Faraday Box/Cage: These are basically boxes to keep sensitive electronics in. Theoretically, you could make one large enough to serve as a garage or hangar like the military does, but for most of us this means a small box or metal trash can. Place electronic items in it to store and preserve for future use, like computers, hard drives, or electric start generators or solar products.
Books: The design principles for wells, latrines, steam engines, and magnetically powered electronic devices are out there. Get a few books or print out some instructions on these topics and start collecting the materials to make them. Have science days with your kids and learn the principles of currents and charges. Experiment with designing a cell phone charger that runs off rare earth magnets.

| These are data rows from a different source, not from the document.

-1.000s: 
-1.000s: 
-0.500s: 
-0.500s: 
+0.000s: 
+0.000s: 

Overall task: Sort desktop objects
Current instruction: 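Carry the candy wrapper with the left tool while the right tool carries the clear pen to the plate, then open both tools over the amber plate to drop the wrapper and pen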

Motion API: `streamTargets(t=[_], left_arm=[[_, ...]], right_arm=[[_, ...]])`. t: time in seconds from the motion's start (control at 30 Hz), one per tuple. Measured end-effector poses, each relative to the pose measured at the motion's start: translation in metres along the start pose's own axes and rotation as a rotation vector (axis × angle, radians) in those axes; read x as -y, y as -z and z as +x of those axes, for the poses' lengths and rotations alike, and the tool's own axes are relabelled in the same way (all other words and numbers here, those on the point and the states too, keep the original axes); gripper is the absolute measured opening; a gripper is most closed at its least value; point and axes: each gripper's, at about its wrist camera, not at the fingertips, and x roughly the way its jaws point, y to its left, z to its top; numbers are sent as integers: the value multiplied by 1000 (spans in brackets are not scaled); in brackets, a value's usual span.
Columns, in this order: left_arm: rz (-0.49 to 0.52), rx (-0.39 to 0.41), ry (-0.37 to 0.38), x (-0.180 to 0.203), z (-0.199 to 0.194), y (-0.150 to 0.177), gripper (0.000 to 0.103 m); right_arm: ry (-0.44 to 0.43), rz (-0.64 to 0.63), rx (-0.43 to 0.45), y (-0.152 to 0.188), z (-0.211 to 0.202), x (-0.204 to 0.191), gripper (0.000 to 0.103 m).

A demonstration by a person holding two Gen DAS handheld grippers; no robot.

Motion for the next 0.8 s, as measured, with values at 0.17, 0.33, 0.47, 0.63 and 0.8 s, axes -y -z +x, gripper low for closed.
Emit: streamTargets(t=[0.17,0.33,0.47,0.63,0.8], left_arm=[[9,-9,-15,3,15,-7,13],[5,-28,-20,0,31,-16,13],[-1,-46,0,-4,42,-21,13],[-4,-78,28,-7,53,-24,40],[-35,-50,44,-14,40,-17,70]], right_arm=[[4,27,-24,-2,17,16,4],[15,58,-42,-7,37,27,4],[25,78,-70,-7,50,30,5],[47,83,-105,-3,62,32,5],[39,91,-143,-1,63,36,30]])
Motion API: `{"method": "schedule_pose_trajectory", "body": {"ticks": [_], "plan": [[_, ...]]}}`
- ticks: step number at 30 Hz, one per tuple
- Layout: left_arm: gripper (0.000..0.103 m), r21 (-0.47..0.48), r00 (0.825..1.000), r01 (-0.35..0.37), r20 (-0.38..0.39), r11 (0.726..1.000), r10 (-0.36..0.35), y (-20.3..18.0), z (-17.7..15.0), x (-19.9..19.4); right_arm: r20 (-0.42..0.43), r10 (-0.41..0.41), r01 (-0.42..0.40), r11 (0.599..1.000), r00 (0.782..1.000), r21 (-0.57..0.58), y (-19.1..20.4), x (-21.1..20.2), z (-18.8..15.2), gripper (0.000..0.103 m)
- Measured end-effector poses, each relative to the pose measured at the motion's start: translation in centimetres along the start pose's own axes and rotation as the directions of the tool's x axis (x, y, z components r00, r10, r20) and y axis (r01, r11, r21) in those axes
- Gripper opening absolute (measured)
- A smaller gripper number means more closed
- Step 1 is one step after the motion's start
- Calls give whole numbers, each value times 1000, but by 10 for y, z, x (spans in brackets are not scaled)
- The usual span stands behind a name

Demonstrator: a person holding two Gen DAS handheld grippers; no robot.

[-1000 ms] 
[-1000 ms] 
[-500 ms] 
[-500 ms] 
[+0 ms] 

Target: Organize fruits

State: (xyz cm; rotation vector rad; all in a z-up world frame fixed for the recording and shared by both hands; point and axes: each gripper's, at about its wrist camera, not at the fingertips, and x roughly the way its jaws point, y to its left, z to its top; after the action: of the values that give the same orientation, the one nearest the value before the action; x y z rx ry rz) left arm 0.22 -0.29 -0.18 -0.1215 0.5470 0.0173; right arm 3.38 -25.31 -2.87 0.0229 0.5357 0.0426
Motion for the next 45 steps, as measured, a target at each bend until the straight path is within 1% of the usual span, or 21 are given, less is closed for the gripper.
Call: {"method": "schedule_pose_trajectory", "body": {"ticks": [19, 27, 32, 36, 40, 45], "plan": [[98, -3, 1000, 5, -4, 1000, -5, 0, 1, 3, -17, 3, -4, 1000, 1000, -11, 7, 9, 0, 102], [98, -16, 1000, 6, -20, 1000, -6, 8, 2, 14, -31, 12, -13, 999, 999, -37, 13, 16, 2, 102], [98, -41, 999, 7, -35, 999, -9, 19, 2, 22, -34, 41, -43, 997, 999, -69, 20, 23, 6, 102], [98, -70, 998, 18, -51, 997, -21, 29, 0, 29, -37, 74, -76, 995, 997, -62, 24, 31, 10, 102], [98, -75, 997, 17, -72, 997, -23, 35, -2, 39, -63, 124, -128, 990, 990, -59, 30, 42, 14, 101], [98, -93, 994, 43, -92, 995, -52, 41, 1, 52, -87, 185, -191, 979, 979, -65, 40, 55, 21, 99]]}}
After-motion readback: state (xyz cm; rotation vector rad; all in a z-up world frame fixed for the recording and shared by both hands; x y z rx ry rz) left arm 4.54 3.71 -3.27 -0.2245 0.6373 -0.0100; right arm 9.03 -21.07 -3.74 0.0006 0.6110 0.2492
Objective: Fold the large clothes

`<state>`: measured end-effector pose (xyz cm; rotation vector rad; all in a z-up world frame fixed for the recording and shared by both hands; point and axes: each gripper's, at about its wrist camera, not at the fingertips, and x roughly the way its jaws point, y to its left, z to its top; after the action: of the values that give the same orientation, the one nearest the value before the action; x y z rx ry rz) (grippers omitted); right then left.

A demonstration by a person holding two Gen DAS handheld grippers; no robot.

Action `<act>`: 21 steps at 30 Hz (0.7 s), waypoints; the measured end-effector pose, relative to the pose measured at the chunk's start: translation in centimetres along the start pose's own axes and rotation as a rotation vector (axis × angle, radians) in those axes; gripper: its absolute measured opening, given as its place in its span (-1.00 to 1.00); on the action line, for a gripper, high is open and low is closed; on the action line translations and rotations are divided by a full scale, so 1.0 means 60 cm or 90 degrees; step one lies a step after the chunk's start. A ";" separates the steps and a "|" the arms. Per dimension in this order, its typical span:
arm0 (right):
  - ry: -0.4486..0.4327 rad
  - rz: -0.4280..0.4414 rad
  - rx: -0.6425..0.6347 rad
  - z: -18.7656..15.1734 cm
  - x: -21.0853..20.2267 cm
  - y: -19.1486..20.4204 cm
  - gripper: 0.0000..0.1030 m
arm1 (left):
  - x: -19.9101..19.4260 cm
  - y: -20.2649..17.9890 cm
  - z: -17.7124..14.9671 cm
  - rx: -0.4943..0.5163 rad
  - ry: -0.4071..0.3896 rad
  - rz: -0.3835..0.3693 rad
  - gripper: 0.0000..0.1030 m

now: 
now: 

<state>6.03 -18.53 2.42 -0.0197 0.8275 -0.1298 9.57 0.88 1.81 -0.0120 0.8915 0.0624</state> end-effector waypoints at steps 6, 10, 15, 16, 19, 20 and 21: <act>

On Sunday Feb 26th we had an intense auroral display that my friend got on video. This was officially listed by NASA as a G3 (Strong) geomagnetic storm from coronal ejections observed on Feb 2nd (the Carrington Event was a G5, or X-40 on the Kyoto Dst index. These things happen, and nobody can predict when or how strong they will be. All we can do is react to them, and history proves we’re often caught with our pants down.
But you don’t have to be one of those who didn’t see the chaos coming and don’t know what to do about it. Remember, steam powered vehicles sounded like a waste of time and resources when everyone had a sailboat and a horse, until someone decided to invent them. Learn from that guy.
Stay tuned in the coming weeks for Prepping for the Apocalypse part III: Bugging out.
* Every home should have a globe. This is why people make fun of American geography skills.
**Depending on several factors such as the weapons composition, atmospheric conditions, etc… Also, the magnetosphere may disrupt the charges disbursement into non-circular patterns on the surface.